§ WHAT YOU WILL DO
Check each line of the data, and copy those where "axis" appears.

§ SOURCE DATA
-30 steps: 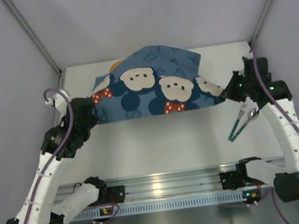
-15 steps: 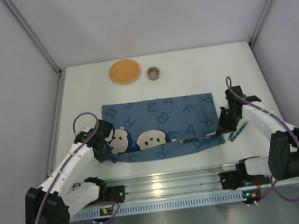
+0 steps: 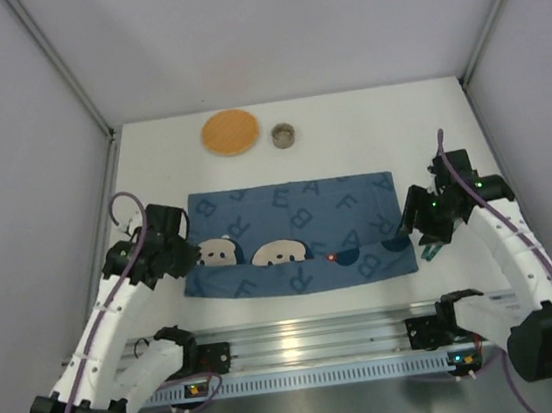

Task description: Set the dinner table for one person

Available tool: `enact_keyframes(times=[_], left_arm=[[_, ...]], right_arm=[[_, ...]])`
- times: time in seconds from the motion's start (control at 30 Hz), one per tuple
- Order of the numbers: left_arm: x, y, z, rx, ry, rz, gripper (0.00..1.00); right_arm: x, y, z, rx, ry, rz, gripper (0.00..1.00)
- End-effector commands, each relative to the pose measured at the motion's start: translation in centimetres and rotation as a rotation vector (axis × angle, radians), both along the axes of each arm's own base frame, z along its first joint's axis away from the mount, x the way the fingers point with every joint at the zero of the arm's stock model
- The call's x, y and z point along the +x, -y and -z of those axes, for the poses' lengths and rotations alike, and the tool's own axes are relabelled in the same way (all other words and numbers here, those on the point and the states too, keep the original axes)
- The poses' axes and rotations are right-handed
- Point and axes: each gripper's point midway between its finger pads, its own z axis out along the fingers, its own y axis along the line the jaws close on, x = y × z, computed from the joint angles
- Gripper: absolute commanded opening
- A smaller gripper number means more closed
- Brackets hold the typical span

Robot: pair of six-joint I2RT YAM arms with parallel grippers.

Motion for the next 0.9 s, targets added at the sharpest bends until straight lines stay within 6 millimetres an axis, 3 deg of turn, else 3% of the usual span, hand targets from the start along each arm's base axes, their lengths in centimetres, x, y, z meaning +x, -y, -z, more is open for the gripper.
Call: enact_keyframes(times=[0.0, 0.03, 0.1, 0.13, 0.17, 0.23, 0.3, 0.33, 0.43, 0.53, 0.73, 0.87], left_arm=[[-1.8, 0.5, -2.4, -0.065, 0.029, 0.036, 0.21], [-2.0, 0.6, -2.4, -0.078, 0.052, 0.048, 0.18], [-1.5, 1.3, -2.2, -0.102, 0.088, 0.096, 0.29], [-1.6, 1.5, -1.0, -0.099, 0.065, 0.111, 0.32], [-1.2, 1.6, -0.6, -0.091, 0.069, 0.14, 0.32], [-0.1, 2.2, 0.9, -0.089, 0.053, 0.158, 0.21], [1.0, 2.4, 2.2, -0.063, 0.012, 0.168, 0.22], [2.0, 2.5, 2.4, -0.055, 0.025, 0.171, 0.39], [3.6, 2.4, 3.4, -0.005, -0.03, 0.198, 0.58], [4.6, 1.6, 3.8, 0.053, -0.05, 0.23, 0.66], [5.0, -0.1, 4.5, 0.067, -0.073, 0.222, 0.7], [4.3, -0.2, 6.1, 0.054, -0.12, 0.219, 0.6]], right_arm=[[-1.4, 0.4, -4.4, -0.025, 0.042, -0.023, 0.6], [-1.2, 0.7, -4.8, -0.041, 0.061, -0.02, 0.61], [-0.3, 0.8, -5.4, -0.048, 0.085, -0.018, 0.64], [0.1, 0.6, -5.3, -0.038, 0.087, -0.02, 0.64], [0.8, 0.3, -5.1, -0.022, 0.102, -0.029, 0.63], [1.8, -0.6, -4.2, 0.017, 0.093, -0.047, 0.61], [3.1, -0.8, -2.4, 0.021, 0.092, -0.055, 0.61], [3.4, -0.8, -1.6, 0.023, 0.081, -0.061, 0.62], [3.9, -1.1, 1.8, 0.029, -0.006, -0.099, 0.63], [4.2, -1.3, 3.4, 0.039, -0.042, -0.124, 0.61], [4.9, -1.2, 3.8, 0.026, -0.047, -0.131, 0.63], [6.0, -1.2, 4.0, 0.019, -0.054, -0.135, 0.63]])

§ ANSWER BOX
- End-effector commands, each relative to the pose measured at the motion's start: translation in centimetres and rotation as a rotation vector (axis × angle, radians), both along the axes of each arm's own base frame, z along its first joint's axis away from the mount, x the way the fingers point with every joint at the zero of the arm's stock model
- Point and axes: each gripper's point midway between its finger pads, its own z axis out along the fingers, its own y axis along the line the jaws close on, x = y × z, computed from the joint angles
Motion for the next 0.9 s, targets added at the sharpest bends until straight lines stay within 6 millimetres an axis, 3 deg of turn, else 3% of the usual span, hand targets from the start along each arm's base axes, their lengths in centimetres, x, y, z meaning +x, -y, -z, more is open for the gripper.

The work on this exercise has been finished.